**EXERCISE OBJECTIVE**: Send back every line of the data exactly.
----- DATA EXCERPT -----
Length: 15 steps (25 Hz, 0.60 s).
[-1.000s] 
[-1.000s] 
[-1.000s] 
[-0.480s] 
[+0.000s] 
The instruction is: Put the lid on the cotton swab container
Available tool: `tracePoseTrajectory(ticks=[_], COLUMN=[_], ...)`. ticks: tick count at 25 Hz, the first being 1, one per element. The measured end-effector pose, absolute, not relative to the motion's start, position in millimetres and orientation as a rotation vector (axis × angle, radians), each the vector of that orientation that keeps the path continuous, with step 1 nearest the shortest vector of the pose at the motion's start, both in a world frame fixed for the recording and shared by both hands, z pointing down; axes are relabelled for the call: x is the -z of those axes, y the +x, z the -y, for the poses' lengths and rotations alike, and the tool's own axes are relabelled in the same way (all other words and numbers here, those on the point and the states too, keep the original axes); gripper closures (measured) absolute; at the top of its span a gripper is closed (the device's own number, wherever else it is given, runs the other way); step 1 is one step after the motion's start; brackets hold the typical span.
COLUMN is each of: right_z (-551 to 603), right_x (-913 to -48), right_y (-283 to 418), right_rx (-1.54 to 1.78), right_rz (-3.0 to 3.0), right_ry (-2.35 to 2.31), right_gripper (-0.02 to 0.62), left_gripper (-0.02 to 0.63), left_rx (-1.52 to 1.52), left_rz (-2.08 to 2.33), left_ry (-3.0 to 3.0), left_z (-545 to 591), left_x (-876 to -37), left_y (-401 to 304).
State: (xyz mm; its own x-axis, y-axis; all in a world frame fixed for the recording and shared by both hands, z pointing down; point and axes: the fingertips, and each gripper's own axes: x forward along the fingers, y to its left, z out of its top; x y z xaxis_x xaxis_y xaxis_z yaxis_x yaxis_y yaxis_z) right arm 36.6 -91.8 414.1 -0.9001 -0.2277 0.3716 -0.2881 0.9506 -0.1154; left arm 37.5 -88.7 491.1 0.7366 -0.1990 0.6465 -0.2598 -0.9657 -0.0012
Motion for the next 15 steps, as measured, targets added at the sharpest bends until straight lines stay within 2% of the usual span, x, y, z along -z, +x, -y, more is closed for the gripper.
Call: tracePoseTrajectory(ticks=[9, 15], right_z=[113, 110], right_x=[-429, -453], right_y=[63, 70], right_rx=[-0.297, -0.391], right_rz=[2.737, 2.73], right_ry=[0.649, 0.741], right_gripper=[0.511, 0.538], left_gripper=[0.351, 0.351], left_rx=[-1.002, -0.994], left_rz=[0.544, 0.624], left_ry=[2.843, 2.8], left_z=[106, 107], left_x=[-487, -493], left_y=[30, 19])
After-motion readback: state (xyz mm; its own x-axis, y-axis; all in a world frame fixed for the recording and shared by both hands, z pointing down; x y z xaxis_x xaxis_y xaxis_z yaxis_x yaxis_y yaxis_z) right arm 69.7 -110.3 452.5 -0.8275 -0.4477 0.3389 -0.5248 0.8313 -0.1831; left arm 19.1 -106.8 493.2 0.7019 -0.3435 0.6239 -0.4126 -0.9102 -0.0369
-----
**EXERCISE ANSWER**:
Length: 15 steps (25 Hz, 0.60 s).
[-1.000s] 
[-1.000s] 
[-1.000s] 
[-0.480s] 
[+0.000s] 
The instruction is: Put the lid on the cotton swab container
Available tool: `tracePoseTrajectory(ticks=[_], COLUMN=[_], ...)`. ticks: tick count at 25 Hz, the first being 1, one per element. The measured end-effector pose, absolute, not relative to the motion's start, position in millimetres and orientation as a rotation vector (axis × angle, radians), each the vector of that orientation that keeps the path continuous, with step 1 nearest the shortest vector of the pose at the motion's start, both in a world frame fixed for the recording and shared by both hands, z pointing down; axes are relabelled for the call: x is the -z of those axes, y the +x, z the -y, for the poses' lengths and rotations alike, and the tool's own axes are relabelled in the same way (all other words and numbers here, those on the point and the states too, keep the original axes); gripper closures (measured) absolute; at the top of its span a gripper is closed (the device's own number, wherever else it is given, runs the other way); step 1 is one step after the motion's start; brackets hold the typical span.
COLUMN is each of: right_z (-551 to 603), right_x (-913 to -48), right_y (-283 to 418), right_rx (-1.54 to 1.78), right_rz (-3.0 to 3.0), right_ry (-2.35 to 2.31), right_gripper (-0.02 to 0.62), left_gripper (-0.02 to 0.63), left_rx (-1.52 to 1.52), left_rz (-2.08 to 2.33), left_ry (-3.0 to 3.0), left_z (-545 to 591), left_x (-876 to -37), left_y (-401 to 304).
State: (xyz mm; its own x-axis, y-axis; all in a world frame fixed for the recording and shared by both hands, z pointing down; point and axes: the fingertips, and each gripper's own axes: x forward along the fingers, y to its left, z out of its top; x y z xaxis_x xaxis_y xaxis_z yaxis_x yaxis_y yaxis_z) right arm 36.6 -91.8 414.1 -0.9001 -0.2277 0.3716 -0.2881 0.9506 -0.1154; left arm 37.5 -88.7 491.1 0.7366 -0.1990 0.6465 -0.2598 -0.9657 -0.0012
Motion for the next 15 steps, as measured, targets added at the sharpest bends until straight lines stay within 2% of the usual span, x, y, z along -z, +x, -y, more is closed for the gripper.
Call: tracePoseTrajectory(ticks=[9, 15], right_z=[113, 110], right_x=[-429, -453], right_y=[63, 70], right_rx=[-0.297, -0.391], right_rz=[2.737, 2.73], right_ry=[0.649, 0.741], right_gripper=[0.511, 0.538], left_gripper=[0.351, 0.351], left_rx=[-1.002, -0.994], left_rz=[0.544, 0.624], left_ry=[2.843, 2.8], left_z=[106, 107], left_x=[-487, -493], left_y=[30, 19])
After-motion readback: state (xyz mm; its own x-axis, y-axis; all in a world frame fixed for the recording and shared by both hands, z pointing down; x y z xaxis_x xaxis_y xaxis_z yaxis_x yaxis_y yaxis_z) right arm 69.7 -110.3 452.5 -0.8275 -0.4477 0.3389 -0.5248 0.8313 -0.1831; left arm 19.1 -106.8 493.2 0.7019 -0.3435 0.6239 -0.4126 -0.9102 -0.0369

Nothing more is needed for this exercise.